DIRECTIONS FOR THIS TASK ▸ Whenever the string "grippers" appears in a line below, please copy the line out.

Source data ▸
....
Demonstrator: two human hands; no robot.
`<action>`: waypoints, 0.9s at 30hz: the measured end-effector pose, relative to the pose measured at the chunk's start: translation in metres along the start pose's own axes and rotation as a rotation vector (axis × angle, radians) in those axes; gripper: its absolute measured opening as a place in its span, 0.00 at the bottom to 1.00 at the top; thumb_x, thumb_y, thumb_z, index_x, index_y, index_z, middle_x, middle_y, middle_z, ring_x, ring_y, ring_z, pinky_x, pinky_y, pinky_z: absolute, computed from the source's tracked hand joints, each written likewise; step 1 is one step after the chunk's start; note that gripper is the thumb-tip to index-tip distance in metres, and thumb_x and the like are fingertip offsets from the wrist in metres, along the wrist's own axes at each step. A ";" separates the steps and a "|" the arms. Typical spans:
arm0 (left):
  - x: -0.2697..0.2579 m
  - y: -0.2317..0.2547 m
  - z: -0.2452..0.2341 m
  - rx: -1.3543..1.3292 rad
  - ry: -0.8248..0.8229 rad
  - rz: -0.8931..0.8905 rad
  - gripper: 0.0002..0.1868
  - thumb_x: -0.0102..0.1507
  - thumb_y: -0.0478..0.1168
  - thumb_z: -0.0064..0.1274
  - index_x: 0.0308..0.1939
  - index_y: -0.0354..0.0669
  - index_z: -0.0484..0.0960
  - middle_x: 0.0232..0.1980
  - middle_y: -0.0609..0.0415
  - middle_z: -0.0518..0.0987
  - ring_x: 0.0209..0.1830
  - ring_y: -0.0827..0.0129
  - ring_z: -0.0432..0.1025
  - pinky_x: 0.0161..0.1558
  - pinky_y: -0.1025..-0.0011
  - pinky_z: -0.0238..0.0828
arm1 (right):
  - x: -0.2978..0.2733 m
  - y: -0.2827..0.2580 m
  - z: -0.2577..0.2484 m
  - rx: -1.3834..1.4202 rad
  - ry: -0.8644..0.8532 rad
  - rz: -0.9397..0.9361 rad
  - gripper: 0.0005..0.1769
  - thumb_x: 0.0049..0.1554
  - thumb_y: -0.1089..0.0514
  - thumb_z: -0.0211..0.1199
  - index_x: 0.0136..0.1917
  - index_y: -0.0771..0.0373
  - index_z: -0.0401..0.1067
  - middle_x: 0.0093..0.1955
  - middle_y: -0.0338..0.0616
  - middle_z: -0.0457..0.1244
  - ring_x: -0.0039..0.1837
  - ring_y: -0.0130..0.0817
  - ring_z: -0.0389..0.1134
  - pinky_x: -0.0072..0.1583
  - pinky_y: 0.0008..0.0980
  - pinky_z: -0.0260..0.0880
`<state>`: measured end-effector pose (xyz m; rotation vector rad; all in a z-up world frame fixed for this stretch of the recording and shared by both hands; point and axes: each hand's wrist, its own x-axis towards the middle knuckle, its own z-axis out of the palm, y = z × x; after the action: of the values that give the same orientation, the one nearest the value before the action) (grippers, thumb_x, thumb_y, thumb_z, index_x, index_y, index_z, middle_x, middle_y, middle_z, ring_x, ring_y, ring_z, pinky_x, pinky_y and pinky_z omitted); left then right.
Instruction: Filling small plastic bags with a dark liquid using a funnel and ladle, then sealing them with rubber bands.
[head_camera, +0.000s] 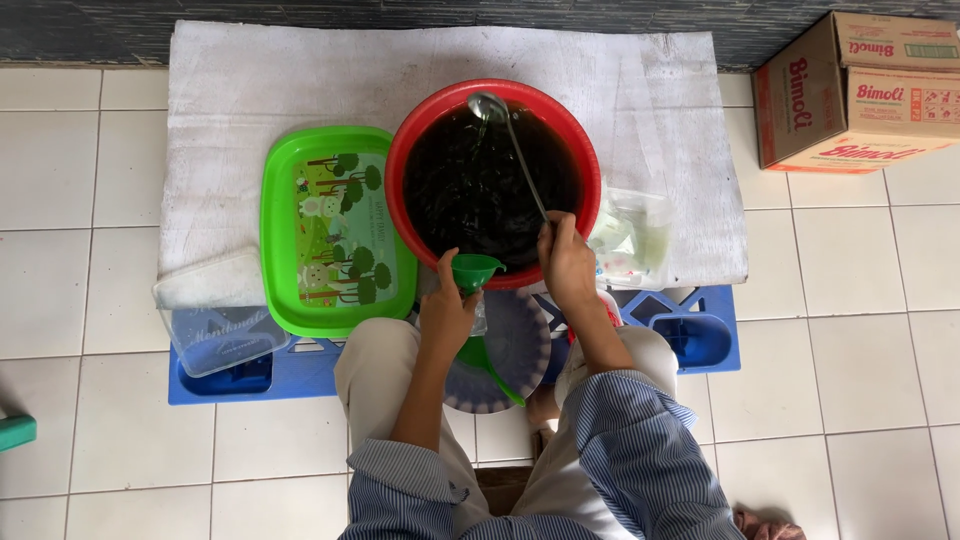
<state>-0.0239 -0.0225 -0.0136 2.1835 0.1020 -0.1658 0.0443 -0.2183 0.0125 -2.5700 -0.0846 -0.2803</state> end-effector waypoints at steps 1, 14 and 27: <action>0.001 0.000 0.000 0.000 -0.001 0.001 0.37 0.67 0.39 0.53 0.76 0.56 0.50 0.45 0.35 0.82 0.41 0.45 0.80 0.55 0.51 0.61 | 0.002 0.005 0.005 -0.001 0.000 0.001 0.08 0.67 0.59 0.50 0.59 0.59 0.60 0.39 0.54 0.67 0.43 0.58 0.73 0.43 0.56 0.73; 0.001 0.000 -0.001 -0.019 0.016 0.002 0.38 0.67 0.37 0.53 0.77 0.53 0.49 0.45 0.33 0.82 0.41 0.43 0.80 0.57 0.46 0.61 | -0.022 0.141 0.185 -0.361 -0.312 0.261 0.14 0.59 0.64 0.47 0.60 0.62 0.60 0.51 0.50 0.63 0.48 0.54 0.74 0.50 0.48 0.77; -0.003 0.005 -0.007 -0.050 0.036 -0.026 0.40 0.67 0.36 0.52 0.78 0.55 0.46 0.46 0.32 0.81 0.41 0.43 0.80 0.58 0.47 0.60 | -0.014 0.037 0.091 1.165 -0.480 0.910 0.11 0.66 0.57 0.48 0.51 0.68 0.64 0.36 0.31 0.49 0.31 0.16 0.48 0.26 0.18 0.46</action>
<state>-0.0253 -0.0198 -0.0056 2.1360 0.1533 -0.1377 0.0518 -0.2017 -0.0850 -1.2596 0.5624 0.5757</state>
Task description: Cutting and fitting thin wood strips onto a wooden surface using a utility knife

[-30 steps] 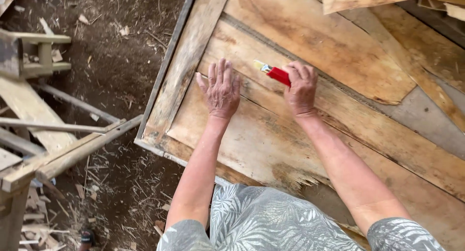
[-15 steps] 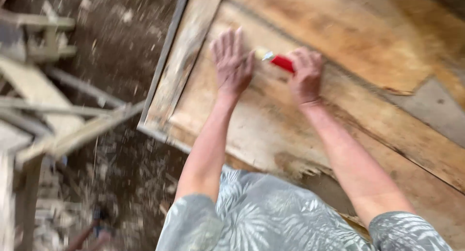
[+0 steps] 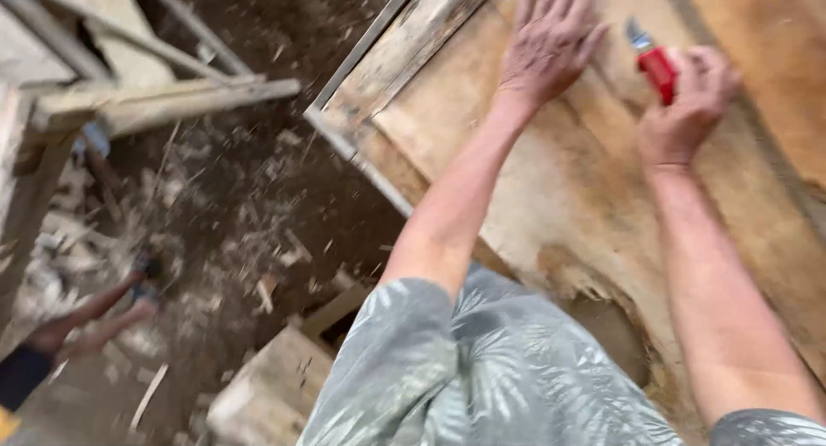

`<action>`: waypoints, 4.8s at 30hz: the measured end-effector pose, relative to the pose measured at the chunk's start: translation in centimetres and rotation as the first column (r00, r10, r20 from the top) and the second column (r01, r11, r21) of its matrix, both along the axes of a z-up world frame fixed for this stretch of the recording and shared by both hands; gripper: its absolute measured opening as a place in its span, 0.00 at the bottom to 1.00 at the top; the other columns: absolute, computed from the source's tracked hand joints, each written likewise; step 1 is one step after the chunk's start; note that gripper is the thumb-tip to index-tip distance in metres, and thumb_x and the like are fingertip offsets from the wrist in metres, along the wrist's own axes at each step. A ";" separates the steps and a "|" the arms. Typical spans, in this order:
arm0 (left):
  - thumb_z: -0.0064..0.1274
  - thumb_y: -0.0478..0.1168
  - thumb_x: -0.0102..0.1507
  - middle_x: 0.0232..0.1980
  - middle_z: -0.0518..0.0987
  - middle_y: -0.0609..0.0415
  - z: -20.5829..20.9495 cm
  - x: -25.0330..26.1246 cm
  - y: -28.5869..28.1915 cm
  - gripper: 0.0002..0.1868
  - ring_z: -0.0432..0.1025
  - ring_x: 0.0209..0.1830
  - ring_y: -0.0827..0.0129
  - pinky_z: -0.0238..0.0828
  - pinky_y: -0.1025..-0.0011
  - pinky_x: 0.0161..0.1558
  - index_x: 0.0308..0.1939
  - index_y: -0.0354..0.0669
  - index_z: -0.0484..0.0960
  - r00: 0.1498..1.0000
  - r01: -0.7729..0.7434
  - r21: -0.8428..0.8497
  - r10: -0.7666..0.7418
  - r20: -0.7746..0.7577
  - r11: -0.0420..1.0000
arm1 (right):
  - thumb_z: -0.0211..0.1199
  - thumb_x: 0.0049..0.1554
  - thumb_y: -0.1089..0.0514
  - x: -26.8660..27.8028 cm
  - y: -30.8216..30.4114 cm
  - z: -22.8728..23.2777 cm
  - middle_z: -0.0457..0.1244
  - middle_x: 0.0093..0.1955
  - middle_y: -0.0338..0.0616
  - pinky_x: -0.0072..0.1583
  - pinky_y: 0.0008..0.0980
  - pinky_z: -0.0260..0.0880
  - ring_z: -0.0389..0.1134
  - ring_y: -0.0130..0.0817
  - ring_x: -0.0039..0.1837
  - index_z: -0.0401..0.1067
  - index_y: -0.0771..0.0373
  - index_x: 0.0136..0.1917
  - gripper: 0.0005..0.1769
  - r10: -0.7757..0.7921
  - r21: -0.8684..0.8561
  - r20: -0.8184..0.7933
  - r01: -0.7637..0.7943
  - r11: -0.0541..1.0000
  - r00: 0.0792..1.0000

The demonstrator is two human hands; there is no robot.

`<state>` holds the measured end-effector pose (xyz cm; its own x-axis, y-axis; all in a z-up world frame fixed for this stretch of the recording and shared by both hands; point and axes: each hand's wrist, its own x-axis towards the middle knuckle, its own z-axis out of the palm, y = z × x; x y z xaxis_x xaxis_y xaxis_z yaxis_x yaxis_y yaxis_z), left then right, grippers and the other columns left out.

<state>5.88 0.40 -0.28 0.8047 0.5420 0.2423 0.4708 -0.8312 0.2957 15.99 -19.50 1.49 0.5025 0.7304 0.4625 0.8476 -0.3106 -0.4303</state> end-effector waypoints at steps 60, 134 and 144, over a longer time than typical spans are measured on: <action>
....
SOLUTION TO THE PROBLEM ▸
`<state>`: measured end-effector pose (xyz m; rotation vector rad; all in a z-up world frame fixed for this stretch of the recording and shared by both hands; point and axes: each hand's wrist, its own x-axis towards the middle knuckle, its own z-axis out of the palm, y = z × x; after the action: of the values that give the same orientation, the one nearest the value before the action) (grippers, thumb_x, thumb_y, thumb_z, index_x, index_y, index_z, middle_x, middle_y, middle_z, ring_x, ring_y, ring_z, pinky_x, pinky_y and pinky_z omitted); left then right.
`<state>` holds the measured end-effector pose (xyz cm; its own x-axis, y-axis; all in a z-up world frame fixed for this stretch of the recording and shared by both hands; point and axes: each hand's wrist, its own x-axis towards the middle knuckle, its own z-axis out of the palm, y = z × x; x y z xaxis_x xaxis_y xaxis_z yaxis_x yaxis_y yaxis_z), left then right, grippers and the other columns left out.

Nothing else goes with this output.